Overview
Machine learning applied to geospatial data spans a wide range of approaches — from classical spatial statistics and unsupervised clustering to deep learning for satellite imagery classification and point cloud segmentation. The core challenge is matching the right ML method to geospatial data's unique characteristics: irregular grids, spatial autocorrelation, projection-sensitivity, and multiscale structure. Understanding this fit is a foundational skill for geospatial product engineering.
Key Concepts
1. Classical Spatial ML
Geospatial datasets exhibit spatial autocorrelation — nearby observations tend to be similar — which violates the independence assumption underlying most standard ML algorithms. Classical approaches like spatial regression, kriging, and clustering (K-Means over spectral bands) account for this structure explicitly. Unsupervised clustering is often the right starting point when labeled training data is unavailable, as with raw satellite imagery.
2. Deep Learning for Imagery
Convolutional neural networks excel at learning spatial hierarchies in raster data — detecting edges, textures, and shapes at multiple scales. Applied to satellite imagery, CNNs power tasks like land-cover classification, change detection, and object detection (building footprints, roads, solar panels). The key engineering challenge is handling the scale of imagery data efficiently, which is why cloud-native formats like COGs and tools like rioxarray matter.
3. Fitting ML to Geospatial Data Characteristics
Geospatial data is not interchangeable with tabular or image data. Irregular grids, projection distortions, spectral band relationships (NDVI, NDWI), and tile-scale sampling all affect model performance. Choosing the right feature representation — raw bands, derived indices, embeddings — and the right spatial post-processing (sieve filters, vectorization) determines whether an ML pipeline produces cartographically coherent outputs or noisy artifacts.
This module transitions from "accessing data" to "creating information." We will move beyond simple visualization and build a pipeline that extracts land-cover insights from raw spectral bands.
1. The Imagery-to-Information Pipeline
A modern geospatial ML pipeline involves several discrete stages:
- Remote Chipping: Pulling specific "chips" (small AOIs) from massive cloud-hosted COGs without downloading the whole file.
- Feature Augmentation: Calculating spectral indices (like NDVI) to help the model distinguish between surfaces (like vegetation vs. water).
- Modeling: Applying algorithms (like K-Means) to group pixels into thematic clusters.
- Spatial Post-processing: Cleaning up "noise" in the classification output.
- Vectorization: Turning the pixel-based results into high-performance vector formats (GeoParquet).
2. Feature Augmentation (NDVI & NDWI)
Raw RGB bands are often not enough for robust classification. We derive indices to highlight specific characteristics:
- NDVI (Normalized Difference Vegetation Index): Uses Red and NIR bands to highlight greenery.
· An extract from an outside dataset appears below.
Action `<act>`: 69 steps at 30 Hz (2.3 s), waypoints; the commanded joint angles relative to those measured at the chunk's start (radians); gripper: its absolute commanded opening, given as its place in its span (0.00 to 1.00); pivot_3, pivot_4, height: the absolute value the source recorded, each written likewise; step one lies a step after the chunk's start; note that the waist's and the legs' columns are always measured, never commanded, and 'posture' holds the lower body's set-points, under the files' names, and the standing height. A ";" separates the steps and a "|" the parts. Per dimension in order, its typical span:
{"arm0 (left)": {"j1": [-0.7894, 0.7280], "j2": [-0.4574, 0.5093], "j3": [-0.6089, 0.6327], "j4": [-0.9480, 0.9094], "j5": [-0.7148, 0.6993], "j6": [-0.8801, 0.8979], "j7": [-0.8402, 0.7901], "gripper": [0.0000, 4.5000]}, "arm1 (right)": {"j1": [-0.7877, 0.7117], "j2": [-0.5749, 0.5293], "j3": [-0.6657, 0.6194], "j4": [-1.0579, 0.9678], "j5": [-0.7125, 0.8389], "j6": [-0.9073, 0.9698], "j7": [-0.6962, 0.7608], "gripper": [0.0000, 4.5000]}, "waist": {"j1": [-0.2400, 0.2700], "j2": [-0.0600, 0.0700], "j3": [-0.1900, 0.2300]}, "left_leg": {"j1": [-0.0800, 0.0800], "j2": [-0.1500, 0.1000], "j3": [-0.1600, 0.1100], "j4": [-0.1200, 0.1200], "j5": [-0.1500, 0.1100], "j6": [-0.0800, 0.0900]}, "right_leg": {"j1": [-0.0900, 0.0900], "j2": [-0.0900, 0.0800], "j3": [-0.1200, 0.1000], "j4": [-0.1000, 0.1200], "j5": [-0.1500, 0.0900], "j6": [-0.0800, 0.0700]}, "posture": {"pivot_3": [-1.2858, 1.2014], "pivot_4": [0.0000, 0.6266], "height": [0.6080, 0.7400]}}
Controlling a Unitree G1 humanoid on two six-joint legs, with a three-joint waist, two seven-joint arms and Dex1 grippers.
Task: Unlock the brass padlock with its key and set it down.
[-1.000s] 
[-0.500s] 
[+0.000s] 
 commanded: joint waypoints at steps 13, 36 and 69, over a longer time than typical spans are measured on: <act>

- NDWI (Normalized Difference Water Index): Uses Green and NIR bands to highlight water bodies.
Adding these as "feature bands" makes it significantly easier for a model to separate land-cover types.
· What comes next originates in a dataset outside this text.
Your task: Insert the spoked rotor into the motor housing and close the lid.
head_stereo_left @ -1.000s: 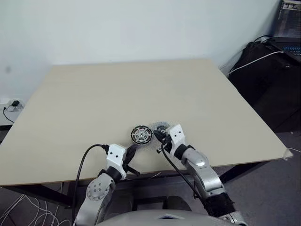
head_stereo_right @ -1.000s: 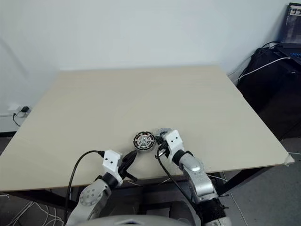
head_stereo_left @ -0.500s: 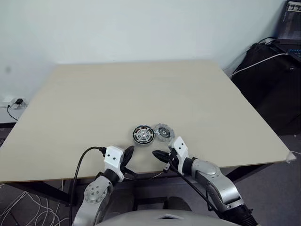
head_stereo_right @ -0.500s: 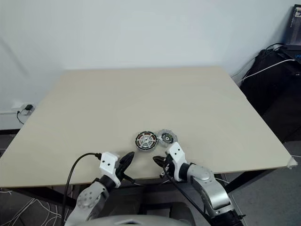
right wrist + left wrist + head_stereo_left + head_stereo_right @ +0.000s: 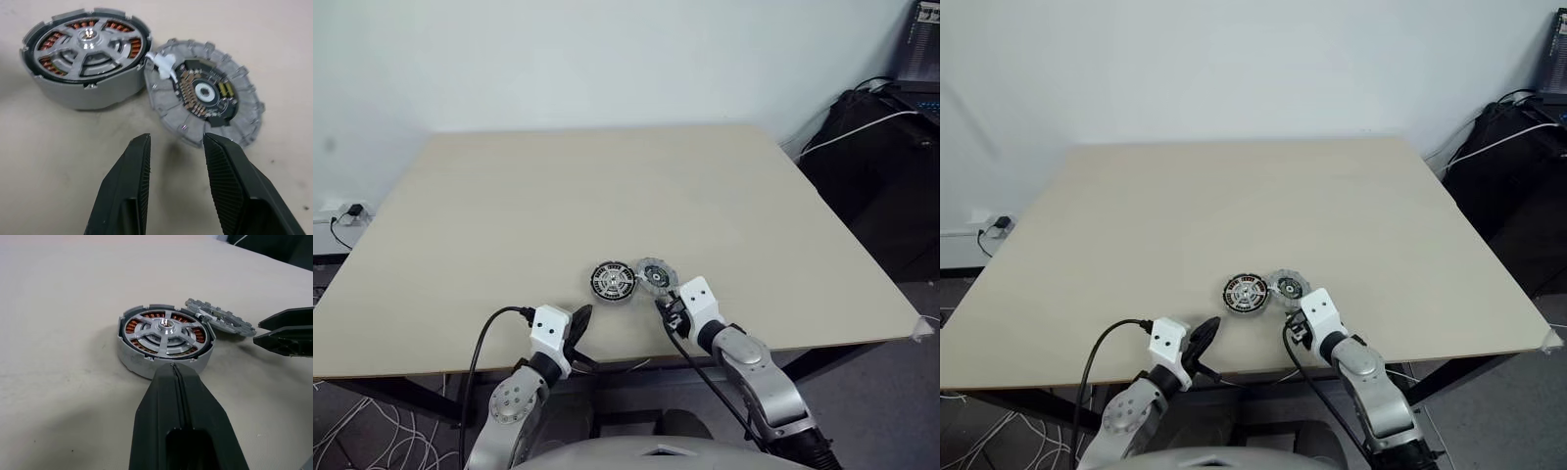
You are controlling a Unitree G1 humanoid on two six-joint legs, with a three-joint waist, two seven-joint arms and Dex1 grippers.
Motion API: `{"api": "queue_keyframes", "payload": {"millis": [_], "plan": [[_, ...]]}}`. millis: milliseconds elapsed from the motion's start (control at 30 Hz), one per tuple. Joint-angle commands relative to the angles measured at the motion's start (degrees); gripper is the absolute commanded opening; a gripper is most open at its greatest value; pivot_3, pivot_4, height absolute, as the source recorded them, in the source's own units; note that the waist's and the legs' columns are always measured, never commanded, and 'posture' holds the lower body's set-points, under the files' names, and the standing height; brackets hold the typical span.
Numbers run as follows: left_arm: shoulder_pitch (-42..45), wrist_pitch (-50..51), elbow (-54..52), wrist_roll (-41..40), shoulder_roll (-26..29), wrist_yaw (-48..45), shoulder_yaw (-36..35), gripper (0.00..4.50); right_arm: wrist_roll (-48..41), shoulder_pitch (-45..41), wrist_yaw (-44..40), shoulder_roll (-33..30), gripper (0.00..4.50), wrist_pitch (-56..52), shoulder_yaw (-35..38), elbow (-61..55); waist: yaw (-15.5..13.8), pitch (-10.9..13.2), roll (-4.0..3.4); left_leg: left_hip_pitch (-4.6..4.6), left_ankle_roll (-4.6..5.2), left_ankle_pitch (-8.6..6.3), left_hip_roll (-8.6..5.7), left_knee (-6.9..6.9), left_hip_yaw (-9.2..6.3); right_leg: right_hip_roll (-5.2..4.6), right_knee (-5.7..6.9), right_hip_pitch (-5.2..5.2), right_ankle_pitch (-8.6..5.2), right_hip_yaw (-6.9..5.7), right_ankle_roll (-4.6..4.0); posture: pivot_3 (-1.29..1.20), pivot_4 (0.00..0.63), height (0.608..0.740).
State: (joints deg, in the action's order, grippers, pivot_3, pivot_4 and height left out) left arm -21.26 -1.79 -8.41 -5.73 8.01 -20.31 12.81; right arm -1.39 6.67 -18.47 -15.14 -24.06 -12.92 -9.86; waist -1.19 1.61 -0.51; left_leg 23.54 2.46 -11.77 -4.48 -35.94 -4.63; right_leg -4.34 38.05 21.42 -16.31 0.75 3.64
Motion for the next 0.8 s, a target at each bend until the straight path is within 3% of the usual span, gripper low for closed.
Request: {"api": "queue_keyframes", "payload": {"millis": [33, 800], "plan": [[0.7, -1.9, 0.3, -0.4, -0.1, -0.4, -0.3, 0.00, -0.7, -0.4, 0.8, 0.7, 1.84, -0.3, 2.1, -1.0, 0.0, 0.0, 0.00, 0.00, 0.00, 0.00, 0.00, 0.00, 0.00, 0.00, 0.00, 0.00, 0.00, 0.00, 0.04, 0.00, 0.000, 0.740], [2.2, -6.6, 6.6, -0.4, -1.0, -1.5, -1.1, 0.00, 6.9, -2.6, 2.2, -1.0, 1.84, 4.2, 1.3, 4.4, 0.0, -0.1, -0.13, -0.04, 0.01, 0.01, 0.00, -0.05, 0.03, 0.02, 0.03, -0.03, 0.05, -0.02, 0.05, 0.00, 0.000, 0.740]]}}
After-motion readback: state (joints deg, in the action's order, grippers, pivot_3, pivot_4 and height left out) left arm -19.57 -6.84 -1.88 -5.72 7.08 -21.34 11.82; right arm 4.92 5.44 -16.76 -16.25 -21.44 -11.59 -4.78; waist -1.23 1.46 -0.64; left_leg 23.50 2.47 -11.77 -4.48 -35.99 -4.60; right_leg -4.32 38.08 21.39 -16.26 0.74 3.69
3. Spatial Post-processing (Sieving)
ML models often produce "salt-and-pepper" noise—isolated pixels that are technically classified but don't represent a coherent feature. We use a Sieve Filter to remove these small patches and merge them with their largest neighbors, resulting in a map that looks more like a human-drawn cartographic product.
Practical Exercises
Run a complete land-cover classification pipeline — from Sentinel-2 data search through GeoParquet export — using spectral indices, K-Means clustering, and sieve filtering.
4. Why GeoParquet + DuckDB?
This combination is the current "gold standard" for cloud-native vector analytics:
- GeoParquet: The storage format that allows us to treat vector data like a database table.
- DuckDB: The engine that can query that data directly without a traditional GIS server.
By calculating the total area of each cluster (Water, Forest, Urban) in a single SQL query, we complete the journey from Raw Pixels to Actionable Policy Insights.
5. A Note on Accuracy: Why Foundation Models?
[!IMPORTANT] You might notice that K-Means (unsupervised learning) struggles to perfectly distinguish between buildings, roads, and shadows in complex urban scenes.
Why? Unsupervised models only see statistical patterns in pixel values. They don't "understand" shapes or context (like "this rectangle is a building").
In production, we typically move beyond this using:
- Supervised Learning: Training models on millions of hand-labeled examples (like the Dynamic World dataset).
- Foundation Models (Prithvi, Clay): Large-scale models that have "learned" the earth's features, allowing for much higher accuracy with minimal effort.